Keith Mordoff, director of Communications Information Systems & Global Solutions at Lockheed Martin, says, "Yes, we have a fully functioning quantum computer with 56 qubits, which is different from the classical methods. D-Wave uses an adiabatic or quantum annealing approach, which defines a complex system whose ground state (lowest energy state) represents the solution to the problem posed. It constructs a simple system and initializes it in its ground state (relatively straight forward for simple systems), then changes the simple system slowly until it becomes the complex system. As the system evolves, it remains in the ground state, then measures the state of the final system. And, this will be the answer to the problem posed. The change from simple system to complex system is induced by turning on a background magnetic field."

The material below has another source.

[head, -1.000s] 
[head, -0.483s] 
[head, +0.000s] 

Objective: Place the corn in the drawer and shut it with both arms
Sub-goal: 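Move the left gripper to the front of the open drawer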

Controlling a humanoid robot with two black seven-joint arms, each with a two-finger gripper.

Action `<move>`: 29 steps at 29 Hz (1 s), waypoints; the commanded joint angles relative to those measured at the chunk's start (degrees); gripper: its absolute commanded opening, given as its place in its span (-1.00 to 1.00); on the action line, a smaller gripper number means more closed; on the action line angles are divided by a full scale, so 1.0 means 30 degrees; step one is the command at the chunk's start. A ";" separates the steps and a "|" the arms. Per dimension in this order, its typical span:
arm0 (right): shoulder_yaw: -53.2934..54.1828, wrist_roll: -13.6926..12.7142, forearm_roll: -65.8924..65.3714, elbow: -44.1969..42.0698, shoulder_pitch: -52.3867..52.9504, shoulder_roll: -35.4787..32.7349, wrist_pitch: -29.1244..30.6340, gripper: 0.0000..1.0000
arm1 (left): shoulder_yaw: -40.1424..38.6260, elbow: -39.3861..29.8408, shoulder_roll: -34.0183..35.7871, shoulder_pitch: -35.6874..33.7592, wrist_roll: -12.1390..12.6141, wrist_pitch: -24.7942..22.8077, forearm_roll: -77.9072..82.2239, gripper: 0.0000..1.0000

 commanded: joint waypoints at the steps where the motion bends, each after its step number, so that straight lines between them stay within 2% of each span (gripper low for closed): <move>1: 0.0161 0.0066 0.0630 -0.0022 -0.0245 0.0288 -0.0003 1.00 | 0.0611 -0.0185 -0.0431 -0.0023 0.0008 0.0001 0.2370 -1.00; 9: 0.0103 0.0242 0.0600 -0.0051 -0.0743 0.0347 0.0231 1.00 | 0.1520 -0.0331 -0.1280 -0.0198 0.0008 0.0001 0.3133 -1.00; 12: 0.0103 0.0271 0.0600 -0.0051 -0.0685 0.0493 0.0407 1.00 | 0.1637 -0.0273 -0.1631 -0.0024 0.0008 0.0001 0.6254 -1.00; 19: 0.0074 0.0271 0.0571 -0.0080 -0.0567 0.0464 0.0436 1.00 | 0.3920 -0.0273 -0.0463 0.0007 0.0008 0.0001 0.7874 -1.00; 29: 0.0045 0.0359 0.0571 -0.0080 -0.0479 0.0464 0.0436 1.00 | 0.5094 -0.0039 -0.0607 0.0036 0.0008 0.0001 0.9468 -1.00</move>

Some scientists are extremely skeptical about quantum computing and doubt that it will ever amount to anything tangible.
Artur Ekert, professor of Quantum Physics, Mathematical Institute at the University of Oxford, says physicists today can only control a handful of quantum bits, which is adequate for quantum communication and quantum cryptography, but nothing more. He notes that it will take a few more domesticated qubits to produce quantum repeaters and quantum memories, and even more to protect and correct quantum data.
"Add still a few more qubits, and we should be able to run quantum simulations of some quantum phenomena and so forth. But when this process arrives to 'a practical quantum computer' is very much a question of defining what 'a practical quantum computer' really is. The best outcome of our research in this field would be to discover that we cannot build a quantum computer for some very fundamental reason, then maybe we would learn something new and something profound about the laws of nature," Ekert says.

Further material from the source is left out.